From: fdo-internals-bounces at lists.osgeo.org [mailto:fdo-internals-bounces at lists.osgeo.org] On Behalf Of Gabriele Monfardini
Sent: Wednesday, March 26, 2014 9:57 AM
To: FDO Internals Mail List
Subject: [fdo-internals] Question about FDOOGRProvider

Hi all,

I had a PostgreSQL/Postgis database with some schemas and many tables.
I'm connecting to it using MapGuide 2.5.2 (centos 6), OGR provider (FDO 3.8.0) and a recompiled gdal/ogr library to support PostgreSQL.

All is working fine except for one thing.
The first time that a map that use this db is opened it takes tens of seconds to appear.
After the first time, the same map is opened in 3-4 seconds as it should.

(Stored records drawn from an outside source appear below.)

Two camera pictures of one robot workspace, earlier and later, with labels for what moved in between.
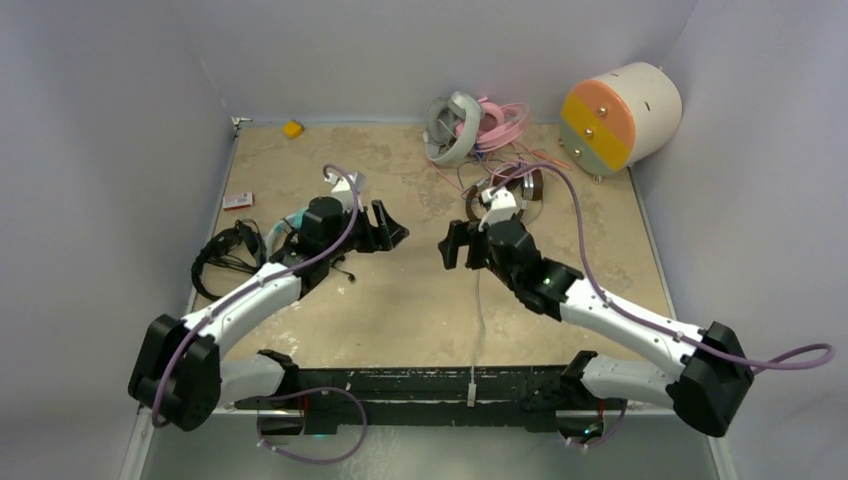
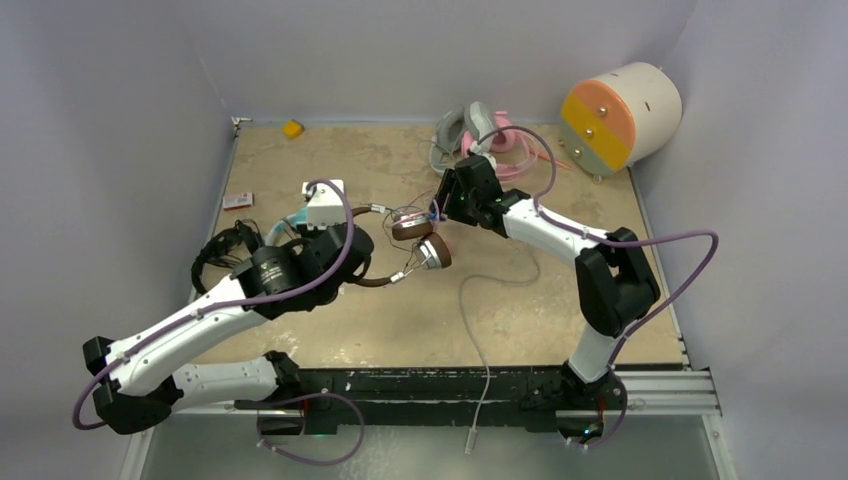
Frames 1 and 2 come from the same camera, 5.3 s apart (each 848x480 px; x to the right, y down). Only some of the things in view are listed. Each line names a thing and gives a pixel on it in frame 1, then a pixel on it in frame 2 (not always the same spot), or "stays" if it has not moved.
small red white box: (245, 200) stays
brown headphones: (532, 185) -> (432, 251)
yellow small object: (293, 129) stays
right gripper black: (459, 234) -> (452, 186)
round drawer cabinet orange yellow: (619, 118) stays
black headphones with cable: (241, 245) stays
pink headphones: (498, 125) -> (514, 154)

Investigating this issue the problem seems to be in schema discovery since purging cached schema information from maestro triggers again the slow start.

Analyzing database log I've found that MapGuide seems to try to evaluate the extent of each geometry table in the database (brutally querying SELECT Extent(the_geom) on all of them).

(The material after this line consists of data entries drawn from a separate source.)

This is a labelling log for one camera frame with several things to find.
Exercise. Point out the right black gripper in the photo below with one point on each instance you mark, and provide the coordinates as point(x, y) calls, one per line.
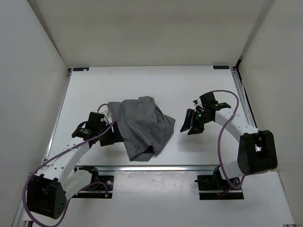
point(196, 128)

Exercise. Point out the grey pleated skirt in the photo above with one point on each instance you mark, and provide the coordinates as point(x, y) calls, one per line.
point(144, 128)

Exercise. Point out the blue corner label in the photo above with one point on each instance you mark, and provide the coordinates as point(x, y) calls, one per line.
point(81, 69)
point(221, 67)

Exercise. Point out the left blue corner label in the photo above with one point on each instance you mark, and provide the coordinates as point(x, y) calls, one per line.
point(81, 69)

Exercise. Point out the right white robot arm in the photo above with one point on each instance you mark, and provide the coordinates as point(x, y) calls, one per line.
point(256, 152)

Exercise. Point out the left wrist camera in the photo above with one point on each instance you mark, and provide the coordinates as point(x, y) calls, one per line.
point(97, 121)

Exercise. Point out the right blue corner label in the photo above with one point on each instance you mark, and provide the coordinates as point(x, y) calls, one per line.
point(221, 67)

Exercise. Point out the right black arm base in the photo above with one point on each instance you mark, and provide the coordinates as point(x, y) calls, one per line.
point(212, 187)

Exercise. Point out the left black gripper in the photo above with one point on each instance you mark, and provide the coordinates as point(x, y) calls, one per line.
point(115, 136)

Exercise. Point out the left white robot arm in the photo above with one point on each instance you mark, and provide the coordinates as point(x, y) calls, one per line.
point(58, 180)

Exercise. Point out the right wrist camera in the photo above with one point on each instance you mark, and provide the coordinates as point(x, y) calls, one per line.
point(205, 100)

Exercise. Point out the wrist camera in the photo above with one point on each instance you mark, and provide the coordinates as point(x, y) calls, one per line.
point(97, 121)
point(205, 100)

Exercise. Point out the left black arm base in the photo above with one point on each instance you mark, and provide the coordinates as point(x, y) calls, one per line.
point(100, 185)

And we happen to have a few very complicated views, defined from several other views, which are used in a totally unrelated project and never in MapGuide. Querying the extent of those views eats a lot of seconds.

Probably the called function is FdoByteArray* OgrSpatialContextReader::GetExtent() in OgrProvider.cpp.


At line 664, in function
FdoByteArray* OgrSpatialContextReader::GetExtent() GetExtent from OGR library is called

/*OGRErr err =*/ m_connection->GetOGRDataSource()->GetLayer(m_nIndex)->GetExtent(&e, TRUE);


From OGR documentation the second parameter is a boolean called bForce

Returns the extent (MBR) of the data in the layer. If bForce is FALSE, and it would be expensive to establish the extent then OGRERR_FAILURE will be returned indicating that the extent isn't know. If bForce is TRUE then some implementations will actually scan the entire layer once to compute the MBR of all the features in the layer.

This seems to be the case in my situation, that evaluating the extent is expensive.

From the code it does not seem to be any check to detect an OGRERR_FAILURE.

In your opinion (since I'm not familiar at all with FDO code) it would be feasible to pass bForce=false and maybe to cope with a possible failure?